The infamous Grover Norquist famously said this:
I don't want to abolish government.
I simply want to reduce it to the size where I can drag it into the bathroom and drown it in the bathtub.
And who would benefit from no government, no rules, no taxes? Not you or I, dear reader. Walmart would do just fine. The Koch Brothers would do just fine. The many Monopolies arrayed across our economy would do better than ever, I'd guess.
Minimum wage? Environmental cleanup? Usery?
Fuggedaboudit.
And even though voters have rejected this path thoroughly and repeatedly, and even though more Republicans have renounced Grover and his pledge, there are still large numbers of Republicans who have signed it and who are afraid of Grover and his Americans for Tax Reform: 239 Republican House members and 39 Republican Senate members. (Actually, I think there's an Idiot Dem in there somewhere, too.)

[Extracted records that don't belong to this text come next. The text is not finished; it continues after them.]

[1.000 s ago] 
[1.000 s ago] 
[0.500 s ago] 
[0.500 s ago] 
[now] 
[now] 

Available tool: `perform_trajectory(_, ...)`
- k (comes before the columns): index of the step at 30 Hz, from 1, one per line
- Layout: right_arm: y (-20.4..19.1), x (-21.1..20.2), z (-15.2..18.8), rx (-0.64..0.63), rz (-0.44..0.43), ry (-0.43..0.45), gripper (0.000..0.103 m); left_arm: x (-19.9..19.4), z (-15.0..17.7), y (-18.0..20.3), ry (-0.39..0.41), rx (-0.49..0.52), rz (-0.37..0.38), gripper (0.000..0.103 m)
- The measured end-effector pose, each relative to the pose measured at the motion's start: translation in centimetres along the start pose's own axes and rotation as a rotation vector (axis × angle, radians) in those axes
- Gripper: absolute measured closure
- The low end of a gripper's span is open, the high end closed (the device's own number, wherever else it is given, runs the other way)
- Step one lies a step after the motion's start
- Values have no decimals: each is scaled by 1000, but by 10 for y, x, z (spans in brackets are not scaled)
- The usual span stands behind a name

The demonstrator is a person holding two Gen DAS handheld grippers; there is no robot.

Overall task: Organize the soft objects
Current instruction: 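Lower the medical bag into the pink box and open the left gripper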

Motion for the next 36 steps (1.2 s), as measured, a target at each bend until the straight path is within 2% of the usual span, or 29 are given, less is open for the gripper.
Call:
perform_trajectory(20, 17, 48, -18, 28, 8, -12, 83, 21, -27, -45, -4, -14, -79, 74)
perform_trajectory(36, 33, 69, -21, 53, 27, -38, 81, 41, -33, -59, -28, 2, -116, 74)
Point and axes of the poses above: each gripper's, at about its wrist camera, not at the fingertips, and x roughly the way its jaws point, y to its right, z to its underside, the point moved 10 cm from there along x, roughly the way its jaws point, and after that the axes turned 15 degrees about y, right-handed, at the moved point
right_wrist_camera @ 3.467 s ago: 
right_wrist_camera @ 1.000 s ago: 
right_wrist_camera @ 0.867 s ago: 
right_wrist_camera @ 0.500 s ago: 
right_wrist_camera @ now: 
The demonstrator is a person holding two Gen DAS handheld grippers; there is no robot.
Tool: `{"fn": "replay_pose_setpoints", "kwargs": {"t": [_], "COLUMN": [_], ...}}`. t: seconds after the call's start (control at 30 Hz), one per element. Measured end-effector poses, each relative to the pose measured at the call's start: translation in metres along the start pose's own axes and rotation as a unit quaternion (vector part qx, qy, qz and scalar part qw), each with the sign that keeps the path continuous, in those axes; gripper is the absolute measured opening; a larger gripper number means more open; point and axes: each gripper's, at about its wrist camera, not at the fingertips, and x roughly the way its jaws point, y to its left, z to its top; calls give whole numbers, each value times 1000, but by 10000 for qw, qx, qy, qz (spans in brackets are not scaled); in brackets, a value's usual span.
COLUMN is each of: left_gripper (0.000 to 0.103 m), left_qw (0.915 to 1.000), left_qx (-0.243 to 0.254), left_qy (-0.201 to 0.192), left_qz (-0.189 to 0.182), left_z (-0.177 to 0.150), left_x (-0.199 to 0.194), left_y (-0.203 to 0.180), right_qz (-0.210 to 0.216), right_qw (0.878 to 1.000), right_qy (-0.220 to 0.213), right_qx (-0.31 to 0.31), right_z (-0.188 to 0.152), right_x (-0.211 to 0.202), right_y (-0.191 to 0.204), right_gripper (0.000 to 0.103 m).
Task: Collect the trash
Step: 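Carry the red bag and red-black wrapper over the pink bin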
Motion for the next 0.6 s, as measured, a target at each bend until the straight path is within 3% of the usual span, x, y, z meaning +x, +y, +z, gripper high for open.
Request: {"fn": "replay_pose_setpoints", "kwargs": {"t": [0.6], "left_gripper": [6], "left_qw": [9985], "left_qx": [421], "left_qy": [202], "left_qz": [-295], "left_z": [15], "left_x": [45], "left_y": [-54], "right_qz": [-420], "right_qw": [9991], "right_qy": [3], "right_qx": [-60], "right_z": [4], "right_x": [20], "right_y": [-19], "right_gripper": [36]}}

Now that the election is over, and mandates for protecting the social safety net and raising taxes on society's wealthiest have been recorded, the pushback from radical Republicans continues; House Speaker John Boehner wants to put the repeal "Obamacare", aka the Affordable Care Act, on the negotiating table as a sign of bipartisanship during negotiations for our 2013 budget. With a contingent of Dying Blue Dog/ConservaDems still wondering what this election said, and enough who don't care, you probably can't blame Boehner for throwing the kitchen sink into these negotiations.
Of course, Republicans like Mike Coffman, Doug Lamborn, Cory Gardner and Scott Tipton ran on the ACA's repeal in this last election. Most got their asses handed to them. But Republicans never let a fact, nor an election, dissuade them from doubling down on a policy pronouncement.
So while Republicans stick to their hand, doubling down on a sure loser even, Democrats still seem prepared to fold in another vain attempt at bipartisanship while holding the strongest political and policy cards they've had in years.
I wouldn't trust Republicans one second in the next round of budget talks, but can't yet trust Democrats who have forgotten their party's long-held principles and who are determined to be bipartisan with as crazy a batch of Republicans as we've ever seen.